Time is also moving differently. Everything took longer to close than it did a year earlier. Closings on Sarasota single-family homes rose from 86 days to 94 days, a 9.3 percent increase year over year. Manatee County single-family home closings increased from 95 days to 109 days, up 14.7 percent. Closing times for Sarasota condos and townhouses increased from 85 days to 109 days, a 28.2 percent jump. Meanwhile, closing time for Manatee condos and townhouses rose from 88 days to 105 days, up 19.3 percent.

Otte says that slower pace has changed the feel of negotiations. “Buyers are willing to walk away for a $10,000 difference,” she says. “It goes back to inventory. [They think], 'If we can’t reasonably come to an agreement, then I’m gonna go to the next one.'” Sellers, she says, are often just as willing to wait, especially in the condo market, where many units are buyers' second, third or even fourth properties.

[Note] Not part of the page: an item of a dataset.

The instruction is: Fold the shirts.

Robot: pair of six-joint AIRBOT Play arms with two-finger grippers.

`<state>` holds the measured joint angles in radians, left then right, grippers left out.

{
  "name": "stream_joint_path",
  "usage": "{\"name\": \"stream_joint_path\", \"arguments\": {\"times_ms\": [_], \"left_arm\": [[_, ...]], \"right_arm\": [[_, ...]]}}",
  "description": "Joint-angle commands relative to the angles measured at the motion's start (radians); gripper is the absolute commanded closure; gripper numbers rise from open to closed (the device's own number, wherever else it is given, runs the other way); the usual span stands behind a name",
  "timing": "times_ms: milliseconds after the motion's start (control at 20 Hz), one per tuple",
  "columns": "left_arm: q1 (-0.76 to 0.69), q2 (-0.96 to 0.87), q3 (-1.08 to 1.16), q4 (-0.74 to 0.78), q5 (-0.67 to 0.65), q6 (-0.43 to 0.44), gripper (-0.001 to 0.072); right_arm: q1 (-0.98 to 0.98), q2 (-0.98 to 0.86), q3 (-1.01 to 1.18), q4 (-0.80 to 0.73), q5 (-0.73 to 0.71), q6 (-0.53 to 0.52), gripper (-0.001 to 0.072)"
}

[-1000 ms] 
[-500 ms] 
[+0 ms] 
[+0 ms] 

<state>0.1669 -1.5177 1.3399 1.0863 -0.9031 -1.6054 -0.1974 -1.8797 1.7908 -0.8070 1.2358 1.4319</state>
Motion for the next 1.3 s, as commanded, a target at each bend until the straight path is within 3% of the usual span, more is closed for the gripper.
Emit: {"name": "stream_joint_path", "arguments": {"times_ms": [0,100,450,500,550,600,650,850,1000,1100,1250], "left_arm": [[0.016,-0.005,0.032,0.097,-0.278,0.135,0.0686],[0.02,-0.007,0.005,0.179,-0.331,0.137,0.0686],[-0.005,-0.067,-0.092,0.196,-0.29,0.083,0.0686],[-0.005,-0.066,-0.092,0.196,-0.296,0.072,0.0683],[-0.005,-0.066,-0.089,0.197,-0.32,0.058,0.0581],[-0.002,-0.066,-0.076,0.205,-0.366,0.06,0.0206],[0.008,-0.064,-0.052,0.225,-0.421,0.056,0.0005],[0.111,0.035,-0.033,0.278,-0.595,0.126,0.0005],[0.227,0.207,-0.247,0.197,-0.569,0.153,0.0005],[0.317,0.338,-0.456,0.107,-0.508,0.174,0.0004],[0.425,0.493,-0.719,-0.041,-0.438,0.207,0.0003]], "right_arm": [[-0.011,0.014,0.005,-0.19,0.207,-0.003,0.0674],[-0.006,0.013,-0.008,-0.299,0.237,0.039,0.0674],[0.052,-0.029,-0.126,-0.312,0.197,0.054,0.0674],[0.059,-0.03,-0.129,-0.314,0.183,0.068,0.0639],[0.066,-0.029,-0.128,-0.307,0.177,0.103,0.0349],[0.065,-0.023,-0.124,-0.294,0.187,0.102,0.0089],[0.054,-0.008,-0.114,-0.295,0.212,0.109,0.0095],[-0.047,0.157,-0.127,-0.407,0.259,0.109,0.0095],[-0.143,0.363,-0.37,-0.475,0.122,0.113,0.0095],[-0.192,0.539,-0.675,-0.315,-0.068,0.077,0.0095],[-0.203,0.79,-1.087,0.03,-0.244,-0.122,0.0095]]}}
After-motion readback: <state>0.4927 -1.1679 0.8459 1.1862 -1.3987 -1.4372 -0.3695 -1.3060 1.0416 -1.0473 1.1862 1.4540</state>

Cash remained one of the most important forces in the market, especially among condos and townhomes. In Sarasota County, 47 percent of single-family sales were cash deals. In Manatee, cash accounted for 32 percent of sales. In condos and townhouses, the share was even higher: 68 percent in Sarasota and 63.7 percent in Manatee County.

One of the more revealing numbers in Sarasota’s condo market wasn’t just the jump in sales but the combination of that jump with a softer median price and high inventory. That mix suggests buyers aren’t fleeing. They’re shopping carefully. Otte says many of the condo deals happening now are below the ultra-luxury tier, with buyers adjusting expectations rather than abandoning the market. “The majority are under a million,” she says.

There were other notable shifts in February data. Sarasota single-family new listings fell 21.7 percent year over year, to 1,005, even as new pending sales rose 10 percent, to 845. Sarasota condos and townhouses also saw new listings fall, down 11.6 percent, to 555, while new pending sales climbed 25.7 percent, to 470. In Manatee County, new single-family listings rose 4.7 percent, to 1,016 and new pending sales rose 11 percent, to 714. New listings for Manatee condos and townhouses dropped 20 percent, to 383, while pending inventory rose 18.5 percent, to 398. Those are the kinds of cross-currents that make the market feel selective rather than frozen or hot.

For now, the strongest, most straightforward growth story remains Manatee County single-family homes, where sales, prices, dollar volume and pending activity all moved up year over year. Sarasota’s most eye-catching movement came in condos and townhouses, where closed sales surged 35.9 percent and dollar volume rose 52.8 percent—even as the median price fell.

Otte says she remains upbeat, particularly about the single-family market east of I-75 and the broader draw of the region. Sarasota, she says, continues to attract buyers from the Midwest, the Northeast and beyond, and many aren’t simply looking for a place to spend the winter. 

“Do people ever retire when they move to Sarasota?” she asks. "They’re just so driven.”